No pictures go into the copy. Write out exactly the lines below from the one containing "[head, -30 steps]" through the one containing "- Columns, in".

——————

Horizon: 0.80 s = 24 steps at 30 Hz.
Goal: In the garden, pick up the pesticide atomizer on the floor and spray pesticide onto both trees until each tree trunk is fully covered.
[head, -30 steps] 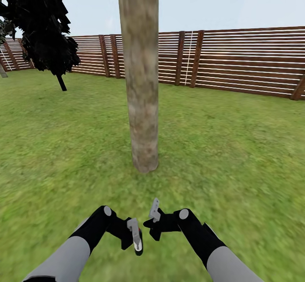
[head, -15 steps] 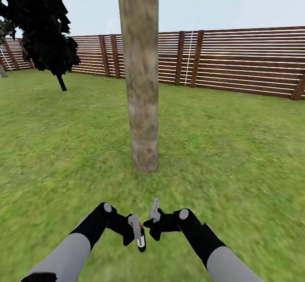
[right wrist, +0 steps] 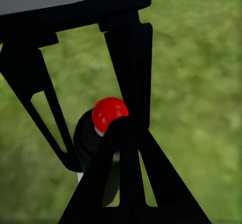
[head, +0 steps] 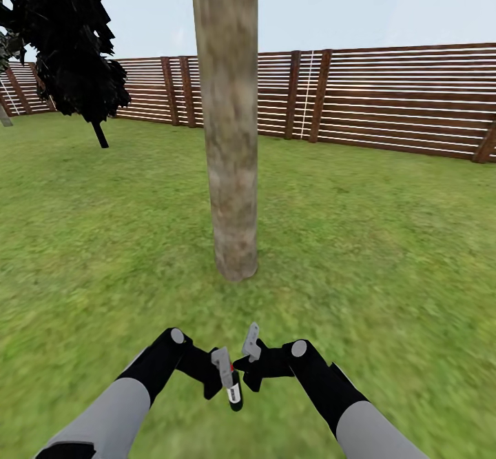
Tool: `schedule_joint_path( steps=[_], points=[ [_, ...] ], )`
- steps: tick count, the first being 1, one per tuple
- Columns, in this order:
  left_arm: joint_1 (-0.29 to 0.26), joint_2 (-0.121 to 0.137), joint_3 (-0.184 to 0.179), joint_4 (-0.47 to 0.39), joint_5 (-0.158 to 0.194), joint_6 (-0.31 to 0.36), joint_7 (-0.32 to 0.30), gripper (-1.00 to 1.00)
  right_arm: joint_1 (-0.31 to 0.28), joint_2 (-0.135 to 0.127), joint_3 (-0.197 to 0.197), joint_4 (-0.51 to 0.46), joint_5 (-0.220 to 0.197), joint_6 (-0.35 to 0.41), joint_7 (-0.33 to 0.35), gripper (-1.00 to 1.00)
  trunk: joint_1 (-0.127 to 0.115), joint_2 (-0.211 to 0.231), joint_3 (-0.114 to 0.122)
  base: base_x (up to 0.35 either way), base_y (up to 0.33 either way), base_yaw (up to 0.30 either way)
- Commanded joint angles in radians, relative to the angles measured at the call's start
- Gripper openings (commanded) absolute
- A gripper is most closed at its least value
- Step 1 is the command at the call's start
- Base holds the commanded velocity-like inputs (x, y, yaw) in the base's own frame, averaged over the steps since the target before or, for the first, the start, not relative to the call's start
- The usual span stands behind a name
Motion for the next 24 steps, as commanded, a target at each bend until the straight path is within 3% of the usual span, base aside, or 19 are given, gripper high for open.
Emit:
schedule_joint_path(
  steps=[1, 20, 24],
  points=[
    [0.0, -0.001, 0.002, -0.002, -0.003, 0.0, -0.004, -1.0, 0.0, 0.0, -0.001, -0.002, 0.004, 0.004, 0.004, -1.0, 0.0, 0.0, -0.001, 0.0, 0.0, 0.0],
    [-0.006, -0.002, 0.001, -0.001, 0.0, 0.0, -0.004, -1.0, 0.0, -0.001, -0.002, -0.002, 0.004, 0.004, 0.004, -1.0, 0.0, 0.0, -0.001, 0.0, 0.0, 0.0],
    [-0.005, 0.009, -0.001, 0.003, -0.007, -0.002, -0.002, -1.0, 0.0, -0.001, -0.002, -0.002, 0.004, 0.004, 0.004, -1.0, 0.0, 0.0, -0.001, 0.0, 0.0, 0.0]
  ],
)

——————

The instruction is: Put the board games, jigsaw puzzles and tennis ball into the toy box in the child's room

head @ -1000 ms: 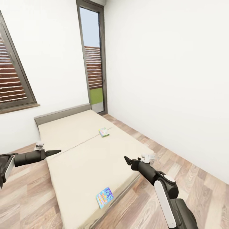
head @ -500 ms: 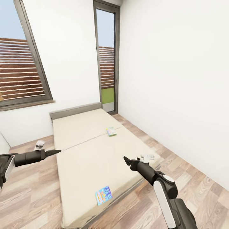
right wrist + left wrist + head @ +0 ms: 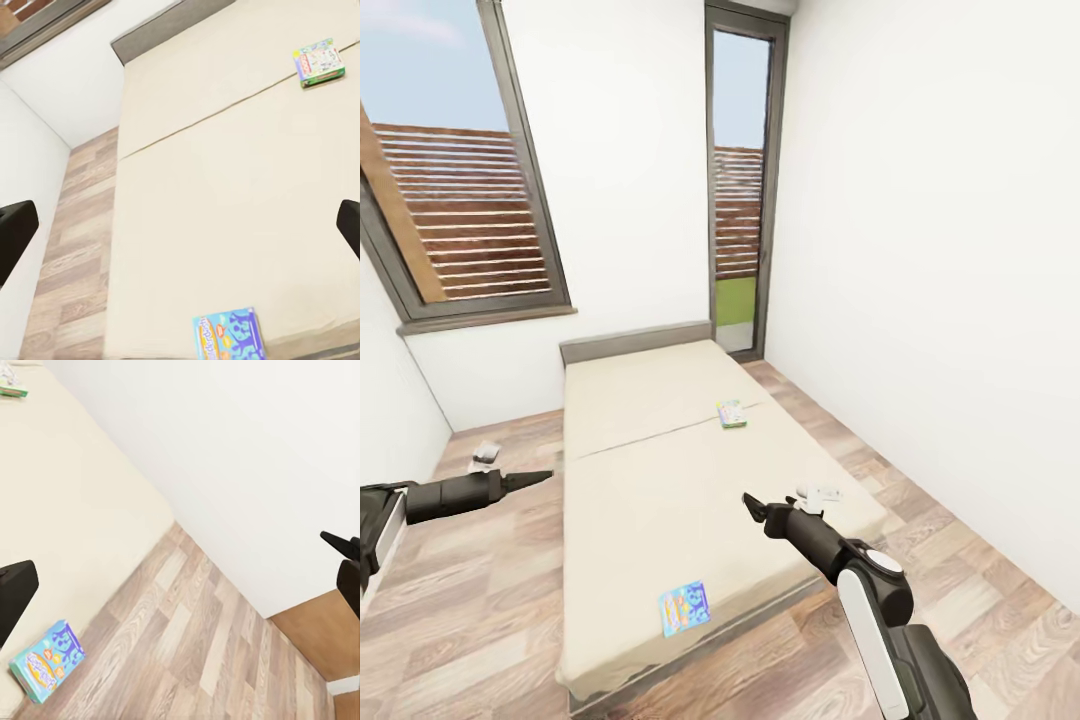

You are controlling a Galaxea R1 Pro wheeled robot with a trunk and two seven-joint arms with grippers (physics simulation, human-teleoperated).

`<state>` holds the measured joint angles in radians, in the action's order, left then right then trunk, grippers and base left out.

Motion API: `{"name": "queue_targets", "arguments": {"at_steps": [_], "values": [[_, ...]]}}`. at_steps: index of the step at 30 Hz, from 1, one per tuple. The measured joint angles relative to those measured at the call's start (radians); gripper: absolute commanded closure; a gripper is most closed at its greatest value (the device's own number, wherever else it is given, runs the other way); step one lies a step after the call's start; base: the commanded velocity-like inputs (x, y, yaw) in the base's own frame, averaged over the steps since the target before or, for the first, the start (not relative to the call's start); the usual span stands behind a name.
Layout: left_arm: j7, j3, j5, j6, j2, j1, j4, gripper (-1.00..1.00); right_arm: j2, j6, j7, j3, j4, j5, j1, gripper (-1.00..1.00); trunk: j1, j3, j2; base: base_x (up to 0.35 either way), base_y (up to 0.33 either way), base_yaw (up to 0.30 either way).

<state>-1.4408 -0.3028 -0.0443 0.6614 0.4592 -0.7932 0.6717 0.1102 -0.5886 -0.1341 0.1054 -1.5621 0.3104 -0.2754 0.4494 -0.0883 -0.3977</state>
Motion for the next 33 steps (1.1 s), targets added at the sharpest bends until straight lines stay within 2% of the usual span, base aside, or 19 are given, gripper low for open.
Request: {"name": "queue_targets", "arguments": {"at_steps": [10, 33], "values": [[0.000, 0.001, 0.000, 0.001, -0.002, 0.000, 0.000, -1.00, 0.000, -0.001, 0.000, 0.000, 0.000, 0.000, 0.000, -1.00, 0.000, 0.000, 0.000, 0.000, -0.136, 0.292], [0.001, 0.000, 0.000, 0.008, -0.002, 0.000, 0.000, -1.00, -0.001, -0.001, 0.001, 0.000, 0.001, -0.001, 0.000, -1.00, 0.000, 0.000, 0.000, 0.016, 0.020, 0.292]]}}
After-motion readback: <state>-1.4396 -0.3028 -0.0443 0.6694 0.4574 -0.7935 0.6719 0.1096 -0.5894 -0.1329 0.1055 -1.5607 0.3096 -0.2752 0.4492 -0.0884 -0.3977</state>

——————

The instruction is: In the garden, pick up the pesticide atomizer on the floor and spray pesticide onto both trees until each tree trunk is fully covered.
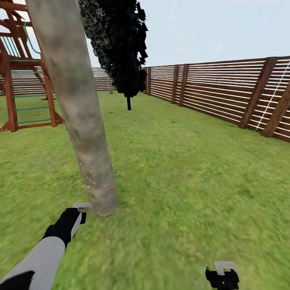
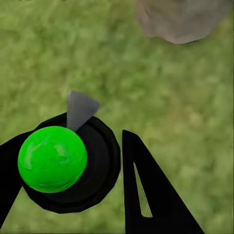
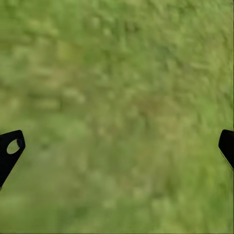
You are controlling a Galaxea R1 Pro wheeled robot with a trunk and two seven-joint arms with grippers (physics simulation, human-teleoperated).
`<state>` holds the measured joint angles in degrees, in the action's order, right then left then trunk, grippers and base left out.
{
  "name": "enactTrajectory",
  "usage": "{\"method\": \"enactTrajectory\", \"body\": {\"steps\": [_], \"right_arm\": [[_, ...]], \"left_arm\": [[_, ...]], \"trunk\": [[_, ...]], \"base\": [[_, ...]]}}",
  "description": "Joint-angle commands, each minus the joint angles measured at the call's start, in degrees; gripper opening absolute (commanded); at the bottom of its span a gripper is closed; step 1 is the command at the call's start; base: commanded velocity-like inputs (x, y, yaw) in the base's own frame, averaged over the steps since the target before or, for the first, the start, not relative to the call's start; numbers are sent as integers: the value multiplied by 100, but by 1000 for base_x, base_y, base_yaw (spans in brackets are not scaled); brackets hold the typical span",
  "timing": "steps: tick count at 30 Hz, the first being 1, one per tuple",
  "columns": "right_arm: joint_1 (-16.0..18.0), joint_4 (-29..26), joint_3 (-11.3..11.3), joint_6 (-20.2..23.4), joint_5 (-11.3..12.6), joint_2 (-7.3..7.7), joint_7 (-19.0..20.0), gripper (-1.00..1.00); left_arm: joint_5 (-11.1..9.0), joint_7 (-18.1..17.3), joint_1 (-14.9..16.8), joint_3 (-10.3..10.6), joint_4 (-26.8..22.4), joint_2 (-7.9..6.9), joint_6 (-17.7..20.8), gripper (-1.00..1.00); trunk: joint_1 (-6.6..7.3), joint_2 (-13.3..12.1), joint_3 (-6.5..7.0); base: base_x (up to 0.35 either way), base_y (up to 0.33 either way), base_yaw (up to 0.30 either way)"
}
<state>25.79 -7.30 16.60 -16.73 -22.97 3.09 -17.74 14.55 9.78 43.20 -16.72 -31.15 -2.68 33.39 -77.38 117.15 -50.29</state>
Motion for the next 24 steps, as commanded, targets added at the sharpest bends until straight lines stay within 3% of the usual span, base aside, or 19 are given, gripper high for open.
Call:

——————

### Answer section
[head, -30 steps] 
[head, -15 steps] 
[right wrist, +0 steps] 
[head, +0 steps] 
Tool: `schedule_joint_path( steps=[_], points=[ [_, ...] ], )`
- steps: tick count, the first being 1, one per tuple
- Columns, in this order:

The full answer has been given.